Boosting Response Rates for Online Course Evaluations in Your Online Course

For fall 2020, the student response rate to online course evaluations at K was 65%.

In the paper-and-pencil era of course evaluations, response rates to the the in-class surveys were typically around 90% — dependent simply on the proportion of students in attendance on evaluation day. Winter 2020 was the first term of online course evaluations using the SmartEvals platform. Even with the disruptions caused by the emerging pandemic shutdowns on Thursday and Friday of tenth week and the winter final exam period in March 2020, the response rate was 85% in winter 2020. With the expectation that these online evaluations would be completed in the classroom during class time, there was every reason to expect response rates similar to the paper-and-pencil days.

Then spring happened. We all remember the widespread difficulties experienced by both students and instructors. Alarming numbers of students faded away over the course of that term, during what we’ve come to call “contingency online instruction.” The wave of protests and civil unrest in late May and early June drained whatever remained of class engagement at the end of that term. Those factors can be easily seen in the very low 35% response rate to online course evaluations for spring 2020.

The fall 2020 response rate of 65% was good news compared to the spring term, but far lower than we’ve come to expect. The switch to online course delivery disrupts the tried-and-true technique of in-class administration of the evaluations. I recently reached out to instructors whose students responded at high rates this fall, and have compiled here some of the advice they offered.

Put the online evaluation where students’ eyes are

kalamazoo.smartevals.com

Let’s take a minute to demystify the process for accessing course evaluations. The 9th week reminder emails are a helpful resource, but you don’t need to rely on them for the web address of the evaluations site. It is important to remember that there aren’t web addresses for individual class evaluations (which would be hard to remember). Rather, the address kalamazoo.smartevals.com (a shorter option is simply smartevals.com) takes the user to a login page. The login sequence happens here on Kalamazoo College’s campus, and then a secure authorization is sent to SmartEvals. Once authenticated, the user sees their own information: for students, that includes links to all available course evaluations.

With that in mind, a number of instructors whose students responded at high rates reported putting the link in all class materials during tenth week: on the Moodle page, in Teams messages, and in emails. For the latter, it’s easy to paste the address kalamazoo.smartevals.com along with a reminder to complete the course evaluations in any email you plan to send to your class. In addition, SmartEvals provides a handy mechanism to send student reminders through the instructors’ SmartEvals page. The advantage of the latter is that only students who haven’t yet completed the course evaluation will receive the reminder.

One final thing: for the first time this term we enabled a feature in Moodle that posts links to available SmartEvals course evaluations at each user’s Dashboard screen:

Frequent Reminders

Like many parts of our course structure, we’ve found that students want and need frequent reminders about what to do when. That goes for course evaluations in the online era as well. Many instructors in high-response-rate courses reported making daily reminders in tenth week about online evaluations at kalamazoo.smartevals.com

Establish a culture of feedback in your course

I heard from instructors about a most important factor — creating a climate where feedback, both quantitative and qualitative, is given frequently (in both directions) and valued.  

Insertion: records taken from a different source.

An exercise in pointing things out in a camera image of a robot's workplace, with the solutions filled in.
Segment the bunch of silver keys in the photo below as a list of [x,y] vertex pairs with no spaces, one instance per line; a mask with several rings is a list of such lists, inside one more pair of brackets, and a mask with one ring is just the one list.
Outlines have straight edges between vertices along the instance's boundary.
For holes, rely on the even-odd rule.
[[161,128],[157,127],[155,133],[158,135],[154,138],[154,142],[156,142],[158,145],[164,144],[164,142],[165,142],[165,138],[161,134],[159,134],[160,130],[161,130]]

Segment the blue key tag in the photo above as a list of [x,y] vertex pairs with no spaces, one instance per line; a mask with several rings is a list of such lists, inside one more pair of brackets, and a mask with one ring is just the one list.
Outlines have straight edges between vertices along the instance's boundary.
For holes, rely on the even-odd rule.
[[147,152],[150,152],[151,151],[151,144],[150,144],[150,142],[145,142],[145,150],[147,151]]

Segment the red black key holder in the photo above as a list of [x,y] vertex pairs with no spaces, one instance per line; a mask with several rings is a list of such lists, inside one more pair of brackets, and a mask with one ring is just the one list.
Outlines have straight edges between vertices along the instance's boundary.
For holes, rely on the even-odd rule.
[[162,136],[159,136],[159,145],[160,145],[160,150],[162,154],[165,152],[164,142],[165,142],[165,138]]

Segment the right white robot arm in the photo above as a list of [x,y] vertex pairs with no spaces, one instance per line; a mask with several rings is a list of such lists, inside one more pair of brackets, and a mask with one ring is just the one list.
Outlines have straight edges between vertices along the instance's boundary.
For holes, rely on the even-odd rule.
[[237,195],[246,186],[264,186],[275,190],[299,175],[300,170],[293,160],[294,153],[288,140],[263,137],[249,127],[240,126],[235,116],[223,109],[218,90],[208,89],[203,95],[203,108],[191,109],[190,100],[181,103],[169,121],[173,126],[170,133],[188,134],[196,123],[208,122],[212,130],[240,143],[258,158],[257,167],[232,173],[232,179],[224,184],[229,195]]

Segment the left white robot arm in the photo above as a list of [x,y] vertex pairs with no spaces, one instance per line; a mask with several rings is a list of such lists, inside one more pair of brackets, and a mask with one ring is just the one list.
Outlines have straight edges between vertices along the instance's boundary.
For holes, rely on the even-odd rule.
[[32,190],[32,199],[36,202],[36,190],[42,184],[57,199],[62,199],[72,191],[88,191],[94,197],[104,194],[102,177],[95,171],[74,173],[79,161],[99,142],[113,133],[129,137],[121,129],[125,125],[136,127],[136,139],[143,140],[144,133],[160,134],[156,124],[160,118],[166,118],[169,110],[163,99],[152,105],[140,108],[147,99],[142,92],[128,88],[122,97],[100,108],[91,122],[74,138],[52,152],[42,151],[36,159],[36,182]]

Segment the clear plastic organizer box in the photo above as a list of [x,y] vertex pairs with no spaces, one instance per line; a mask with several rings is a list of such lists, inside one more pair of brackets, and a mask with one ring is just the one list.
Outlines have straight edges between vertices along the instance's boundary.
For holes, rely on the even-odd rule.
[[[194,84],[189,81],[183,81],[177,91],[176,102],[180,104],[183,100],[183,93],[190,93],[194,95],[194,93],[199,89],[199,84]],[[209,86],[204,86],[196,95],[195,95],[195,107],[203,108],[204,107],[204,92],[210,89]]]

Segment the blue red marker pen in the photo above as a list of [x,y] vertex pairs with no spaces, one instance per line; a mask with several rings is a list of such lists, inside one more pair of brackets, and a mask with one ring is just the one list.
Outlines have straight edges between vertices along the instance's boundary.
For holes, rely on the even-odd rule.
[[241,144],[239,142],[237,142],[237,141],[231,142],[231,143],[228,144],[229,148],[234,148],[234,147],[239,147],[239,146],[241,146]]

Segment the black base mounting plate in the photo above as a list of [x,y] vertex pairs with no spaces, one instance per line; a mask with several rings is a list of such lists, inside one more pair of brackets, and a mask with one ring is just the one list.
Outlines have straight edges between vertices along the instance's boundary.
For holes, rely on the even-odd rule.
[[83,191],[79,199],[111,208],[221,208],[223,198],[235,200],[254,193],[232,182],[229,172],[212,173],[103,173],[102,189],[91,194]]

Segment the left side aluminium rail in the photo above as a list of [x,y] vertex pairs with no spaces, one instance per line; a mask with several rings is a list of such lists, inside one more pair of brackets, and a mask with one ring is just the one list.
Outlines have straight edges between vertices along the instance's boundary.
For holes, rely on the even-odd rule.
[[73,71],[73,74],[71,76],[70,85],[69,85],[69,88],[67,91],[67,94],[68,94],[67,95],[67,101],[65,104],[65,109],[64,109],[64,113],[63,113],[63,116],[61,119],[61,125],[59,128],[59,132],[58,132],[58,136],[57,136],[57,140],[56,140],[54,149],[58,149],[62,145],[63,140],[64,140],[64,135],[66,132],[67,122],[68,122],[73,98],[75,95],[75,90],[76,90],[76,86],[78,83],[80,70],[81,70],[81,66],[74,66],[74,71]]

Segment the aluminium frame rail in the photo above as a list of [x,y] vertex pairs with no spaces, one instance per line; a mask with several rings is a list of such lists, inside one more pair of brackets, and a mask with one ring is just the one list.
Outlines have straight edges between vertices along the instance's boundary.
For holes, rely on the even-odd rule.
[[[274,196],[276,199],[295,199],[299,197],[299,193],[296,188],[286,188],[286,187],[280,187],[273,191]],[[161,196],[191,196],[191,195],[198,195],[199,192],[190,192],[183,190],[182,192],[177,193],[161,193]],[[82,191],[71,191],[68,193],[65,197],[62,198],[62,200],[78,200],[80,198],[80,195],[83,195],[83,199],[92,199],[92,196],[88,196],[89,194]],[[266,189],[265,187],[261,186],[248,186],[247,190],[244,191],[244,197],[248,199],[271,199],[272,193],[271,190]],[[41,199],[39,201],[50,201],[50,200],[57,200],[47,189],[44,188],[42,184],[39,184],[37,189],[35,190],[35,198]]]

I’ve talked to several instructors who have found this term that online student submissions have led to a streamlined workflow by which written feedback on student work is faster to write and more detailed than in the old paper-and-pen days. Actionable narrative feedback takes practice, and we can lead students by our example in this way.

TLC has urged all instructors to use informal mid-term student course surveys to get student feedback about the course in progress. Sharing the results of the survey and explicitly acting on that feedback to change the course mid-stream creates a powerful atmosphere for productive feedback.

Remind your students (and yourself!) why it matters that we hear from them.

Finally, many of the instructors who volunteered their advice about motivating their students to respond concluded with a simple and powerful idea. They made the request personal: “Please respond to the survey for me, because it is important to me that I hear from you about how this course supported your learning and how I can do better in the future.”